The display panel has an upper surface contacted by a user’s finger, a lower surface facing the image sensor, and an electrode structure located between the upper surface and the lower surface, and the microlens array will contact the The fingerprint of the finger on the upper surface is imaged on the image sensor, but the electrode structure is not imaged on the image sensor.
The fingerprint sensing module of claim 1, wherein the light beam from each microlens is transmitted to a plurality of corresponding pixels of the image sensor through a corresponding light channel.
The fingerprint sensing module of claim 1, wherein the image sensor is a thin film transistor image sensor.
The fingerprint sensing module according to claim 1, wherein the light-shielding body is a light-absorbing body.
The fingerprint sensing module according to claim 1, wherein the ambient light blocking filter is a fiber optic plate.
The fingerprint sensing module according to claim 1, wherein the plurality of light channels are respectively a plurality of light-transmitting solids.
The fingerprint sensing module according to claim 1, wherein the light-shielding body is solidified liquid silicone.
The fingerprint sensing module according to claim 1, wherein the plurality of light channels are respectively a plurality of light-transmitting spaces.
The fingerprint sensing module according to claim 1, wherein each of the plurality of optical channels is cylindrical, square columnar, conical or square cone.
The fingerprint sensing module according to claim 1, wherein the electrode structure is located between the main point of each microlens close to the display panel and the focal point close to the display panel, and each microlens is close to the main point of the display panel. The focus of the display panel is located between the upper surface and the micro lens.
An electronic device, characterized in that it comprises:

Display panel; and

The fingerprint sensor module is configured under the display panel and includes:

The image sensor is arranged under the display panel;

A microlens array is disposed between the image sensor and the display panel, and includes a plurality of microlenses arranged in an array; and

The ambient light blocking filter is arranged between the image sensor and the microlens array, and has a plurality of light channels. Each light channel is surrounded by a light-shielding body.
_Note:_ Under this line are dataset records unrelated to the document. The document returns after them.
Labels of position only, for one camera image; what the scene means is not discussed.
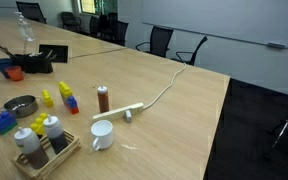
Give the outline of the blue and green Lego block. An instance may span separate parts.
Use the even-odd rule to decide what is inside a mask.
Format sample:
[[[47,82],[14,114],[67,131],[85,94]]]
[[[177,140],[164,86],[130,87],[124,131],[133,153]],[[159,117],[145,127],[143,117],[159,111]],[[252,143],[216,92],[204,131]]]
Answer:
[[[0,135],[4,135],[17,125],[15,117],[8,112],[0,113]]]

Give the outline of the yellow blue red Lego stack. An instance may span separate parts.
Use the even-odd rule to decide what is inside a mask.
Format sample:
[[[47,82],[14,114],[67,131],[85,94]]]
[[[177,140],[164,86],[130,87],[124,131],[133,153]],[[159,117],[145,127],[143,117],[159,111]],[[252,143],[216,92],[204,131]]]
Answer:
[[[71,88],[63,81],[59,83],[59,92],[64,105],[70,111],[71,114],[76,114],[79,112],[77,101],[73,96]]]

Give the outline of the solo yellow Lego brick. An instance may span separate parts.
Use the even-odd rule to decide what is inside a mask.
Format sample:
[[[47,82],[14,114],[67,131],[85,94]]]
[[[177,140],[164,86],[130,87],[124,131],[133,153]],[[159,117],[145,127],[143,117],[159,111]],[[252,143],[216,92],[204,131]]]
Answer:
[[[42,91],[42,96],[43,96],[44,104],[47,107],[52,107],[54,105],[53,100],[47,90]]]

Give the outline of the small yellow Lego piece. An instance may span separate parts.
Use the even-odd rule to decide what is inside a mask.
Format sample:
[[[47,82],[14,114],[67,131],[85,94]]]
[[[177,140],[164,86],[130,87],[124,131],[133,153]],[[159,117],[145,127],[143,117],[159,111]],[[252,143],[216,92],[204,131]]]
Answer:
[[[44,131],[44,120],[47,118],[46,113],[41,113],[38,118],[35,119],[35,122],[30,125],[30,128],[38,135],[43,136]]]

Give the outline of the white power strip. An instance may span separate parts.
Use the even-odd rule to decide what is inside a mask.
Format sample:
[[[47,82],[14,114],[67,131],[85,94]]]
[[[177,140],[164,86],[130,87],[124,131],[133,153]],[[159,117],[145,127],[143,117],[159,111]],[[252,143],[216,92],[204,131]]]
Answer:
[[[132,121],[132,117],[136,114],[139,114],[143,111],[144,104],[143,103],[136,103],[132,105],[128,105],[122,108],[118,108],[115,110],[110,110],[108,112],[100,113],[93,116],[94,121],[99,120],[115,120],[124,118],[127,123]]]

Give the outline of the brown sauce squeeze bottle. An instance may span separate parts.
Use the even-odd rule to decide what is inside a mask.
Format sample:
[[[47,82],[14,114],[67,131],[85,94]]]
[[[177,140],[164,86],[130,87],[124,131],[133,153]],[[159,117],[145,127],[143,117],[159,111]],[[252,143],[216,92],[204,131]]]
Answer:
[[[97,95],[100,112],[107,112],[109,110],[108,88],[103,85],[99,86],[97,89]]]

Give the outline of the black mat on table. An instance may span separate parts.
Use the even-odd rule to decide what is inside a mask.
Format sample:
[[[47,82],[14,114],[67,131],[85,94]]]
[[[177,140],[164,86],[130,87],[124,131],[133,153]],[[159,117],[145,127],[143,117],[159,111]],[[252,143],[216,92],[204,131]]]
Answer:
[[[68,47],[66,45],[49,45],[40,44],[39,51],[43,56],[47,56],[49,52],[50,60],[55,63],[67,63],[68,62]]]

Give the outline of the right brown bottle in crate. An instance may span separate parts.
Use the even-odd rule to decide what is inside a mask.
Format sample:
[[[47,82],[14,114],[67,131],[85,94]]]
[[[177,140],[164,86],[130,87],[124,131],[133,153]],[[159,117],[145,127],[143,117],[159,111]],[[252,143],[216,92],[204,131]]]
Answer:
[[[68,146],[64,130],[57,116],[47,115],[43,121],[44,130],[56,154]]]

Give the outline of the black utensil tray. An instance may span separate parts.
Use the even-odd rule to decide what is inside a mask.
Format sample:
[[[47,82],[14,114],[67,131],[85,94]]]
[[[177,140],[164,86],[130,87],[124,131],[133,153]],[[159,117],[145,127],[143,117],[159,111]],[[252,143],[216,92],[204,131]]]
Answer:
[[[47,54],[32,56],[31,54],[16,54],[13,58],[13,64],[20,66],[25,73],[52,73],[53,67],[51,60],[56,57],[56,54],[50,50]]]

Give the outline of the small metal pot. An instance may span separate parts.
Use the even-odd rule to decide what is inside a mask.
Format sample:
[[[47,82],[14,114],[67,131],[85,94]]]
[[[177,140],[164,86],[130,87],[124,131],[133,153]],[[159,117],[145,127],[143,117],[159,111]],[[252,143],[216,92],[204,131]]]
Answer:
[[[0,108],[0,112],[8,112],[15,118],[23,118],[35,113],[38,108],[37,97],[33,95],[22,95],[7,101]]]

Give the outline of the left brown bottle in crate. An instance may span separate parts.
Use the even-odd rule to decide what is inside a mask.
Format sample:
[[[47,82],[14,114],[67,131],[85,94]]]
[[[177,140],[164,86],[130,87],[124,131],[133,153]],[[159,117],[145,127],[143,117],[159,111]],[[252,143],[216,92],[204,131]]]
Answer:
[[[19,127],[14,134],[14,140],[34,169],[40,169],[48,163],[49,157],[37,134],[31,128]]]

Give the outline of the orange plastic cup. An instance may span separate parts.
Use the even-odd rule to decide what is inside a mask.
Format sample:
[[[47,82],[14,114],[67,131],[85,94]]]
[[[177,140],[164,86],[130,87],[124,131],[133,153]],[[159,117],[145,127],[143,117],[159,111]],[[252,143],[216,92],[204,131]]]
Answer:
[[[10,66],[5,69],[10,79],[13,81],[21,81],[24,79],[20,66]]]

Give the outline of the clear plastic bottle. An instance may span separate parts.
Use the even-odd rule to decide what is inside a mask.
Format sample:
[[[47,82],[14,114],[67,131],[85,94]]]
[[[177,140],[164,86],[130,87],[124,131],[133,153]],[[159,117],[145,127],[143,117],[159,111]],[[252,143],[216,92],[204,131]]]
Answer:
[[[35,35],[33,33],[33,29],[29,22],[25,20],[25,17],[21,12],[17,12],[18,15],[18,26],[20,30],[20,34],[22,35],[25,41],[32,42],[35,40]]]

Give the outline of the black chair far left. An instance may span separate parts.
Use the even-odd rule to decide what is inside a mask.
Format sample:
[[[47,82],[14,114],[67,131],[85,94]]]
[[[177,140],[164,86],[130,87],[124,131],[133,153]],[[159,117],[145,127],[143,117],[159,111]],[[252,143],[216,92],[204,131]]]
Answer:
[[[46,24],[46,18],[44,17],[41,11],[40,5],[38,3],[17,1],[16,5],[17,5],[18,10],[27,19]]]

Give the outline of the blue plastic cup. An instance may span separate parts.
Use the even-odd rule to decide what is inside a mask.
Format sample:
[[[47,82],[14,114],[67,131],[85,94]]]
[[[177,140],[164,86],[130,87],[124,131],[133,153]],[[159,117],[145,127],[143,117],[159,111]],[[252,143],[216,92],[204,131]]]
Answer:
[[[0,59],[0,72],[3,74],[3,76],[6,79],[9,79],[9,75],[6,72],[6,68],[13,66],[13,65],[14,65],[14,62],[10,58],[1,58]]]

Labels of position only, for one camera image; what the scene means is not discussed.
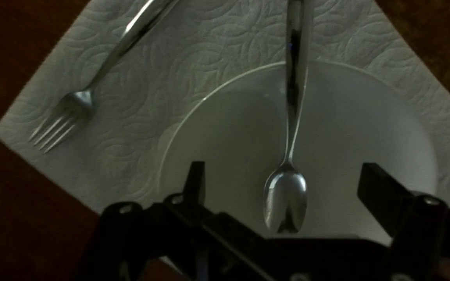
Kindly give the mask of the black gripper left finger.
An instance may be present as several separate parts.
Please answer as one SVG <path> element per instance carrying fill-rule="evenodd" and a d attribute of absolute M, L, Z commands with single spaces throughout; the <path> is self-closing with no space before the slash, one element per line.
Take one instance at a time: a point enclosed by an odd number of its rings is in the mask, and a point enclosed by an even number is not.
<path fill-rule="evenodd" d="M 142 208 L 109 205 L 78 265 L 78 281 L 136 281 L 153 260 L 165 257 L 194 281 L 265 281 L 245 250 L 248 232 L 203 207 L 205 163 L 190 165 L 183 191 Z"/>

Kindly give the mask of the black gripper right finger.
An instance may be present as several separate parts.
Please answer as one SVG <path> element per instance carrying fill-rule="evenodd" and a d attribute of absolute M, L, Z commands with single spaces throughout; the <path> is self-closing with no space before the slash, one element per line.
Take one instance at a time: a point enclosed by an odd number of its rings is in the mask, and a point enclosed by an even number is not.
<path fill-rule="evenodd" d="M 433 281 L 440 261 L 450 260 L 450 207 L 406 190 L 375 163 L 361 168 L 358 199 L 392 238 L 380 279 Z"/>

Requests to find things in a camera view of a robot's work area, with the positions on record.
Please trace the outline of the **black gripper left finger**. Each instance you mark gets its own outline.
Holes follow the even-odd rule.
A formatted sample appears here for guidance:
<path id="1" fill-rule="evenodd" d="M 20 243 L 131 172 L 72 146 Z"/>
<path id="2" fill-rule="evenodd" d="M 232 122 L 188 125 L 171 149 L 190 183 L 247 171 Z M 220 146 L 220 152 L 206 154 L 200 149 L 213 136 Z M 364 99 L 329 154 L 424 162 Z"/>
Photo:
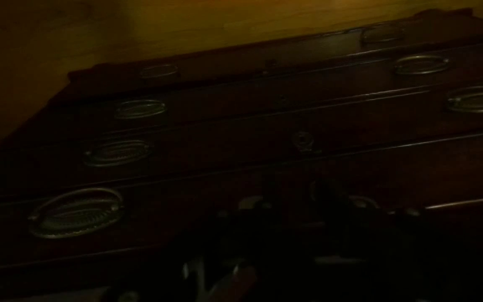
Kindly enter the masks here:
<path id="1" fill-rule="evenodd" d="M 277 178 L 267 178 L 262 184 L 260 199 L 255 208 L 263 213 L 280 214 L 284 209 L 284 196 L 280 181 Z"/>

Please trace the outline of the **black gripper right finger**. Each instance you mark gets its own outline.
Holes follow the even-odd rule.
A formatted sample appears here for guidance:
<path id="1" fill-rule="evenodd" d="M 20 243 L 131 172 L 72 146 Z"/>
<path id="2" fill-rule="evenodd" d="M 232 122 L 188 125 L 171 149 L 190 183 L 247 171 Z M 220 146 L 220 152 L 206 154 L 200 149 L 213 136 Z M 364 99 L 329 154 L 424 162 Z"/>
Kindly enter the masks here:
<path id="1" fill-rule="evenodd" d="M 347 194 L 342 186 L 332 179 L 317 179 L 314 183 L 314 203 L 317 213 L 326 221 L 341 221 L 364 209 L 359 199 Z"/>

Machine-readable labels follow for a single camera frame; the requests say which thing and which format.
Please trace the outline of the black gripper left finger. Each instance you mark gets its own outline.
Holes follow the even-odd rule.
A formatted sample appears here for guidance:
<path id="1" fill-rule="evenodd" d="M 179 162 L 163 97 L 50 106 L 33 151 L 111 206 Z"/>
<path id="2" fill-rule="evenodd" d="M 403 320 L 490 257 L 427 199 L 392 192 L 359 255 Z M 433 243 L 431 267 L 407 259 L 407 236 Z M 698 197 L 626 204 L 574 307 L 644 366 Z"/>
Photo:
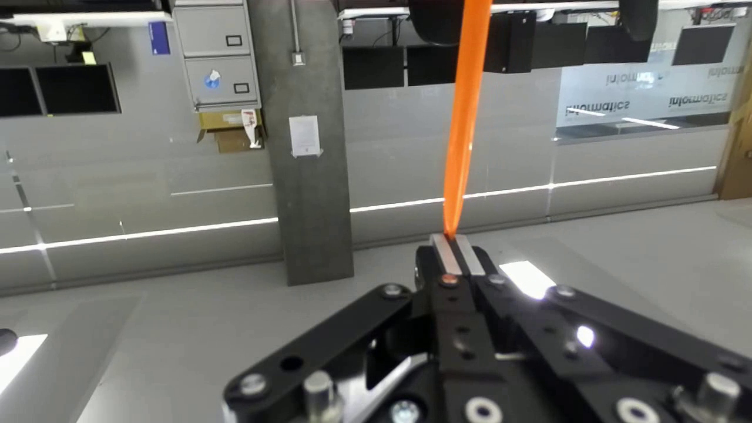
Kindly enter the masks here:
<path id="1" fill-rule="evenodd" d="M 439 316 L 473 304 L 480 249 L 433 236 L 416 284 L 386 282 L 234 377 L 226 423 L 431 423 L 439 412 Z"/>

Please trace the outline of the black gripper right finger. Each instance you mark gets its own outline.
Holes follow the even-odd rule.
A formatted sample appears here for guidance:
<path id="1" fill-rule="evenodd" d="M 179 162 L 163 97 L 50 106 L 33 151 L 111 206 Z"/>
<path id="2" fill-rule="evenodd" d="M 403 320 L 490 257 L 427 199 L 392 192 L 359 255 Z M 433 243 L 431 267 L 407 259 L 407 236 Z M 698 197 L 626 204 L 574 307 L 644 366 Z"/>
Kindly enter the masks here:
<path id="1" fill-rule="evenodd" d="M 499 353 L 567 423 L 752 423 L 752 361 L 567 284 L 528 296 L 465 237 L 454 251 Z"/>

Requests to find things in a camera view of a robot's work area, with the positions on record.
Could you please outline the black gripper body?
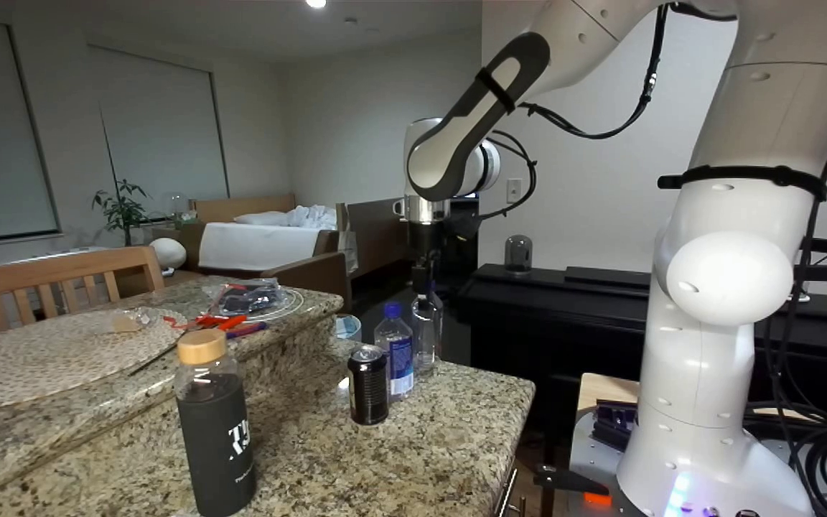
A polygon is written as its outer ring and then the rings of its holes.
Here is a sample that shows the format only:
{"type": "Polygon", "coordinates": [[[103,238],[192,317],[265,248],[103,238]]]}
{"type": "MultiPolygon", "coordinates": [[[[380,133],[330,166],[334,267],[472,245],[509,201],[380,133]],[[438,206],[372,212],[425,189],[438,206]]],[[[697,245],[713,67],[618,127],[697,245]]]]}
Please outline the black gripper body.
{"type": "Polygon", "coordinates": [[[432,278],[450,288],[456,274],[456,238],[446,224],[410,224],[413,278],[432,278]]]}

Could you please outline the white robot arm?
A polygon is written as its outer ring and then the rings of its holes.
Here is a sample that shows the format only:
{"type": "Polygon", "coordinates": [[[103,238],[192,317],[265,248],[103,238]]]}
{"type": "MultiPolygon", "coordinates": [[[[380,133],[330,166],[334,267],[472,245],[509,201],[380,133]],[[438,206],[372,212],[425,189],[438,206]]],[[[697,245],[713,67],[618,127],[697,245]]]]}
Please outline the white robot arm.
{"type": "Polygon", "coordinates": [[[641,517],[815,517],[798,475],[743,429],[756,326],[794,293],[797,251],[827,198],[827,0],[550,0],[405,158],[446,201],[518,102],[591,73],[653,10],[738,24],[676,212],[654,245],[637,426],[618,465],[641,517]]]}

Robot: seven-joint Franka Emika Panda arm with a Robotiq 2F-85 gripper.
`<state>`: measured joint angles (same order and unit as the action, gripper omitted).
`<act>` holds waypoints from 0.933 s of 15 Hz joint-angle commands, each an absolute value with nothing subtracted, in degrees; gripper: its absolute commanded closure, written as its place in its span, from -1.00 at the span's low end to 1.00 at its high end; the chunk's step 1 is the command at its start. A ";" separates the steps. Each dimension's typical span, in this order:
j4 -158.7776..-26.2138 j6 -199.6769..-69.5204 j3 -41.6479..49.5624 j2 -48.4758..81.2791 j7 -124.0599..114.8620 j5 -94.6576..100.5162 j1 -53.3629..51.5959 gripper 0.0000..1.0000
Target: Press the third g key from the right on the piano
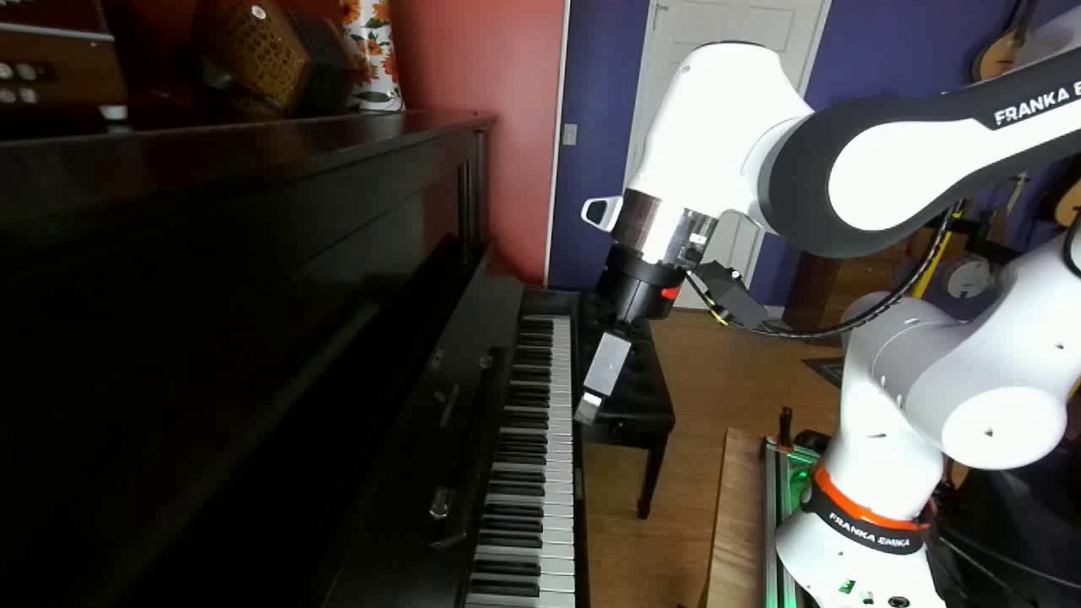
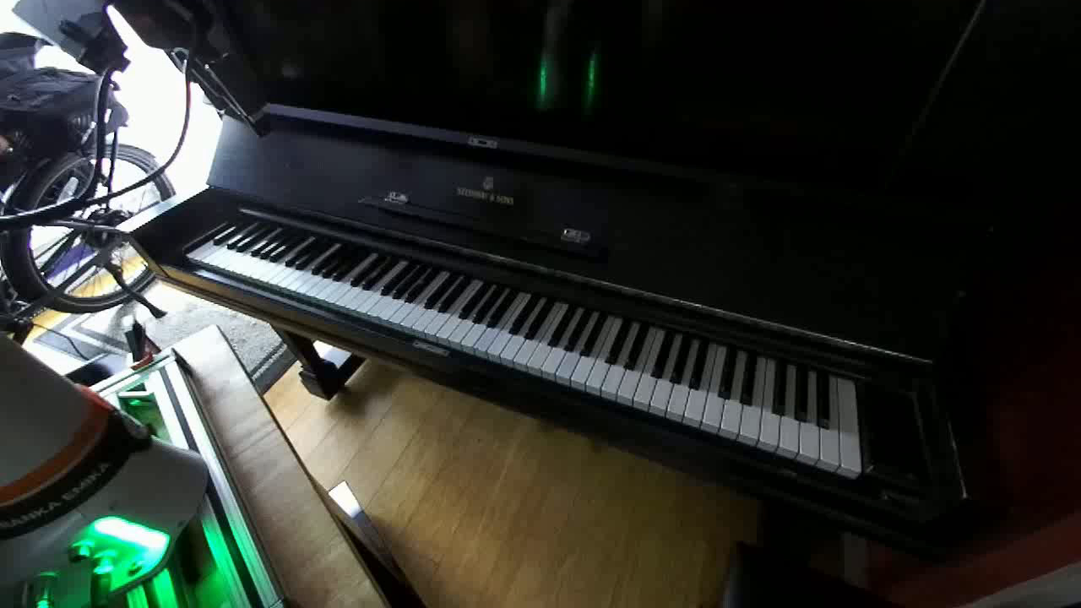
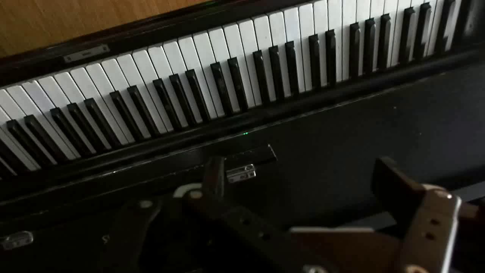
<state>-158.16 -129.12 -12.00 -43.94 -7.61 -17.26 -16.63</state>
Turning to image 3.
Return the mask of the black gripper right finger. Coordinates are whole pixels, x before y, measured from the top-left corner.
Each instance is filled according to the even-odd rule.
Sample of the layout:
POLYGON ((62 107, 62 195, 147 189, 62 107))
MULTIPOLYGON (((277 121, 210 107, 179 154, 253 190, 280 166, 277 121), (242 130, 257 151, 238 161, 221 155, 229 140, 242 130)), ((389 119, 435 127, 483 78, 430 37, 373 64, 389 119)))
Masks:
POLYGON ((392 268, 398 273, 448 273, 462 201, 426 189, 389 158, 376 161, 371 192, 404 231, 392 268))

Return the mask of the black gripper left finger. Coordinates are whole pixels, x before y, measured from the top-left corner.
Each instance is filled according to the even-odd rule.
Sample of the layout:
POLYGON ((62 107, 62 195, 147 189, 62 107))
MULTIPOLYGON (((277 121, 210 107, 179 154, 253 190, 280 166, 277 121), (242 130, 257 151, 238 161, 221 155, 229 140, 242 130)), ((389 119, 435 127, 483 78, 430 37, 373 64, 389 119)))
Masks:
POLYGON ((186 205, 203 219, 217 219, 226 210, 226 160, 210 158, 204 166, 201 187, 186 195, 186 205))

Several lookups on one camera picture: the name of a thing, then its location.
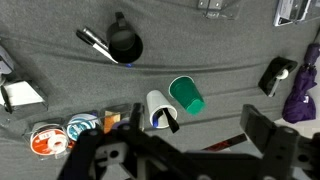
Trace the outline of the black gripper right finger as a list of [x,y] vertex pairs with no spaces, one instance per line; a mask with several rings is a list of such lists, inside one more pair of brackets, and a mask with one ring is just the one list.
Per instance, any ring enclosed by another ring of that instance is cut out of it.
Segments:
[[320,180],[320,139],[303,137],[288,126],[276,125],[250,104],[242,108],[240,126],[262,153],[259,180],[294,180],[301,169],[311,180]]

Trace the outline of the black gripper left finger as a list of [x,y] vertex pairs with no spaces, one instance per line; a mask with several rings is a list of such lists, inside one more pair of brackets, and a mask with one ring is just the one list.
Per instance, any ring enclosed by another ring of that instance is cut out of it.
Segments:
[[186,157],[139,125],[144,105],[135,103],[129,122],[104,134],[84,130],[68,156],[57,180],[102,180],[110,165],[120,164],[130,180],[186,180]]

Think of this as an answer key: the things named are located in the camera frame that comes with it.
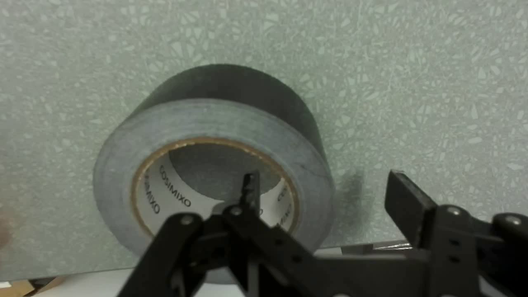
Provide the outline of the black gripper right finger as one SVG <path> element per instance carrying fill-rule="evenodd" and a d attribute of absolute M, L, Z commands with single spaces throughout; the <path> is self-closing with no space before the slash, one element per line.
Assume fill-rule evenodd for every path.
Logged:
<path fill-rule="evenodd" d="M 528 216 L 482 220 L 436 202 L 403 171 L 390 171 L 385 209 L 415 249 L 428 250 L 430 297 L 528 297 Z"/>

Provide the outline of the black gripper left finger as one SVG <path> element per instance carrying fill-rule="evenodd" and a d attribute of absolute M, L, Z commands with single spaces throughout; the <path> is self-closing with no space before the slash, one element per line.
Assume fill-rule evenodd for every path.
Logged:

The light beams are respectively transmitted to the image sensor through the plurality of light channels,

The display panel has an upper surface contacted by a user’s finger, a lower surface facing the image sensor, and an electrode structure located between the upper surface and the lower surface, and the microlens array will contact the The fingerprint of the finger on the upper surface is imaged on the image sensor, but the electrode structure is not imaged on the image sensor.
11. The electronic device of claim 11, wherein the light beam from each microlens is transmitted to a plurality of corresponding pixels of the image sensor through a corresponding optical channel.
The electronic device according to claim 11, wherein the image sensor is a thin film transistor image sensor.
The electronic device according to claim 11, wherein the light-shielding body is a light-absorbing body.
11. The electronic device according to claim 11, wherein the ambient light blocking filter is a fiber optic plate.
The electronic device according to claim 11, wherein the plurality of light channels are respectively a plurality of light-transmitting solids.
11. The electronic device according to claim 11, wherein the light-shielding body is solidified liquid silica gel.
The electronic device according to claim 11, wherein the plurality of light channels are respectively a plurality of light-transmitting spaces.
The electronic device according to claim 11, wherein each of the plurality of light channels has a cylindrical shape, a square column shape, a cone shape, or a square cone shape.
11. The electronic device of claim 11, wherein the electrode structure is located between the principal point of each microlens close to the display panel and a focal point close to the display panel, and each microlens is close to the main point of the display panel. The focus of the display panel is located between the upper surface and the micro lens.